AP and Telangana, which are now separate states, together contribute to 25 percent of the total installed capacity of the country, which is 80 million tonnes (mt) to the total capacity of 325 mt nationally, reports IndiaInfoline. The report says that it needs a focus on capacity utilization rather than blaming upcoming monsoon or political scenario for the cement price hike.

The two states together purchase 20,000 tonnes cement a day. The Business Standard reported that the cement manufacturers have hiked the price of a 50 kg bag by ₹ 30 in Kerela, ₹ 40-50 in Karnataka, ₹ 60-70 in Tamil Nadu and ₹ 100 in AP and Telangana.
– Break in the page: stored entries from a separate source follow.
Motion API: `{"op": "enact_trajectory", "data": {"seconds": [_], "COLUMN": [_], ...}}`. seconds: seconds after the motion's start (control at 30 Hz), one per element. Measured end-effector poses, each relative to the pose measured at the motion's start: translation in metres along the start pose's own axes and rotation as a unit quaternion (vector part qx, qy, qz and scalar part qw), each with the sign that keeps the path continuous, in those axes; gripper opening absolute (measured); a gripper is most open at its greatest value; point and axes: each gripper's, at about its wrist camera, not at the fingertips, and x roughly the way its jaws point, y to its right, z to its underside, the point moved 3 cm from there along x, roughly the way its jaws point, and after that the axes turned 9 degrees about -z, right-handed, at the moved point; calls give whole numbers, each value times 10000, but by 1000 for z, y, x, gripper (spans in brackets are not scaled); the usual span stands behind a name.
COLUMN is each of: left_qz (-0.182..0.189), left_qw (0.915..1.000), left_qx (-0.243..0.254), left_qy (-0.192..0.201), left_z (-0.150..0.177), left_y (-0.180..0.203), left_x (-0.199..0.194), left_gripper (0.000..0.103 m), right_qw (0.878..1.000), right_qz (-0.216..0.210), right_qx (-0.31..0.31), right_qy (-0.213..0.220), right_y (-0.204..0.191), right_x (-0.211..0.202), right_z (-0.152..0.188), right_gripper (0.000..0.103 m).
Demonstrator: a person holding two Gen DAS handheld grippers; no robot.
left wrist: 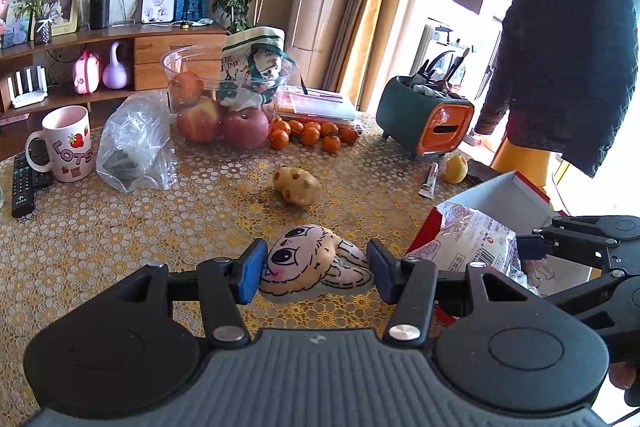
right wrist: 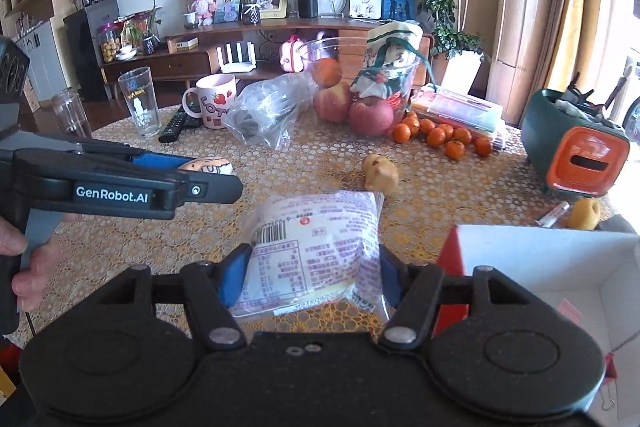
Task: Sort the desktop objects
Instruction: 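Carry the cookie and snack bag over the red shoebox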
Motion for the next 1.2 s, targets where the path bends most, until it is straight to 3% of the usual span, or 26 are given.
{"op": "enact_trajectory", "data": {"seconds": [0.53,1.2], "left_qz": [301,837], "left_qw": [9988,9888], "left_qx": [372,1227], "left_qy": [89,-142], "left_z": [1,9], "left_y": [79,201], "left_x": [-40,-11], "left_gripper": [54,54], "right_qw": [9984,9896], "right_qz": [188,977], "right_qx": [373,949], "right_qy": [375,454], "right_y": [33,130], "right_x": [-84,-139], "right_z": [24,68], "right_gripper": [64,64]}}
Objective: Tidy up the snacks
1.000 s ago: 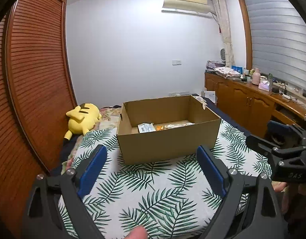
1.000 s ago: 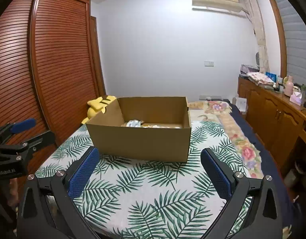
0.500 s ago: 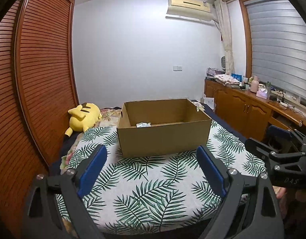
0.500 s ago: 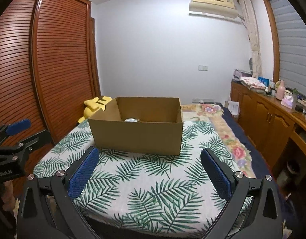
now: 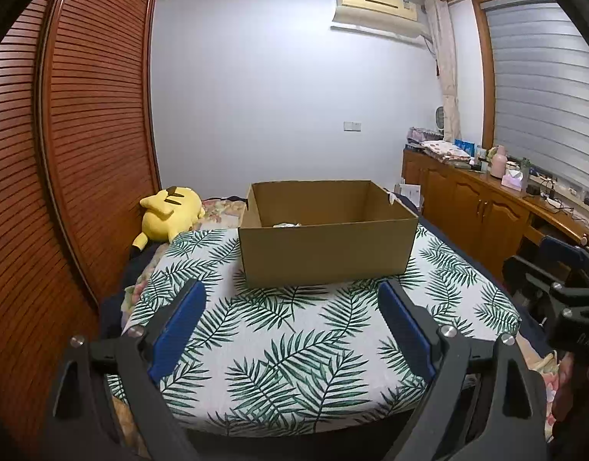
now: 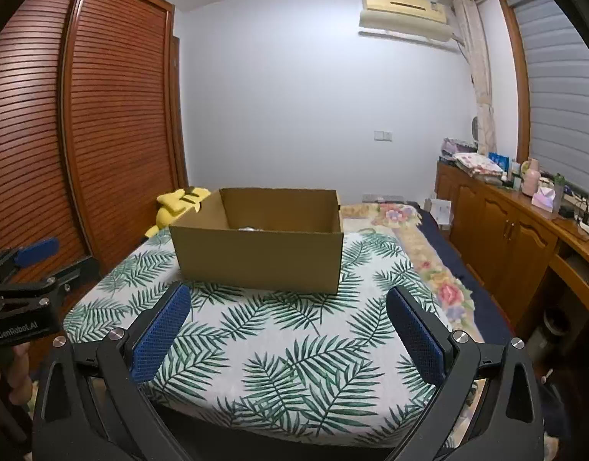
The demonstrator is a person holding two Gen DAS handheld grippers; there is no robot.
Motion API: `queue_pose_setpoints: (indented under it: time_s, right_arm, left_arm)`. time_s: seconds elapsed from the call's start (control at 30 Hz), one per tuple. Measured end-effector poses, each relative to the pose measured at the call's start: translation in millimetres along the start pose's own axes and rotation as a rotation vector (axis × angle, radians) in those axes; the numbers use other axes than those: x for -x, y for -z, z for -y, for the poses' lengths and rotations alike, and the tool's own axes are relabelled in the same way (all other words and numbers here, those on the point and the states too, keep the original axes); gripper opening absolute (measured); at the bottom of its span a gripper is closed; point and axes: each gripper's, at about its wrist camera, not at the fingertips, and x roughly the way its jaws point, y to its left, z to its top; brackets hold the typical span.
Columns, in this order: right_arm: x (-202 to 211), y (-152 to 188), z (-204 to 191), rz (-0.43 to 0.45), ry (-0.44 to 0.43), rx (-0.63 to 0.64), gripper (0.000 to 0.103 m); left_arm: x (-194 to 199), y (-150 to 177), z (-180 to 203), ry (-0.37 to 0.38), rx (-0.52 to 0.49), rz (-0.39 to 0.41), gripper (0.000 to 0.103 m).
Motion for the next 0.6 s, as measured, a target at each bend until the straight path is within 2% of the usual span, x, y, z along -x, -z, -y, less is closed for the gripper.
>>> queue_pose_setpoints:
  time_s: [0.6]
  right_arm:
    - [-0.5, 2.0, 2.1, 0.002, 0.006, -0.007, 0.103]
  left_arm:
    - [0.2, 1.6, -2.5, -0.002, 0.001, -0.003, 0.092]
The prices of cement jumped to ₹ 300-310 per bag from ₹ 190-210 per bag, and thus builders have decided not to buy stocks from 5-12 July in protest. 

The Confederation of Real Estate Developers' Associations of India (CREDAI) may file a complaint with Competition Commission of India (CCI) against the price hike.

"Usually, the monsoon brings down the number of constructions, so prices slip. This helps to average out the yearly pricing parameter, which has been the norm. Therefore, the cement price hike is unjustified," Lalit Kumar, the chairman of the real estate developer's body Credai, told The Hindu. He added that over the past few years the prices have increased from ₹ 120 to ₹ 320, which will put pressure on the real estate and infrastructure sectors who are already under a crisis due to high input costs.

In a press conference, C Shekhar Reddy, President, National, Credai said that the price rise is due to cartelization. He insists the government to intervene and take proper action against it.

The cement industry of India is the second largest producer in the world. According to a recent report of "Indian Cement Industry Outlook 2016", the sector is expected to have a positive growth in coming years, with demand set to increase at Compound annual growth rate (CAGR) of more than 8 percent during 2013-14 to 2015-16. The report also says that it has observed maximum demand in the Southern region, which is expected to rise in future.

The present scenario may bring the demand of cement stocks further down and if prices are not rolled back, the protest is likely to continue. The country is already under crisis due to input costs in this sector and price hike will result in an adverse effect on the cement business.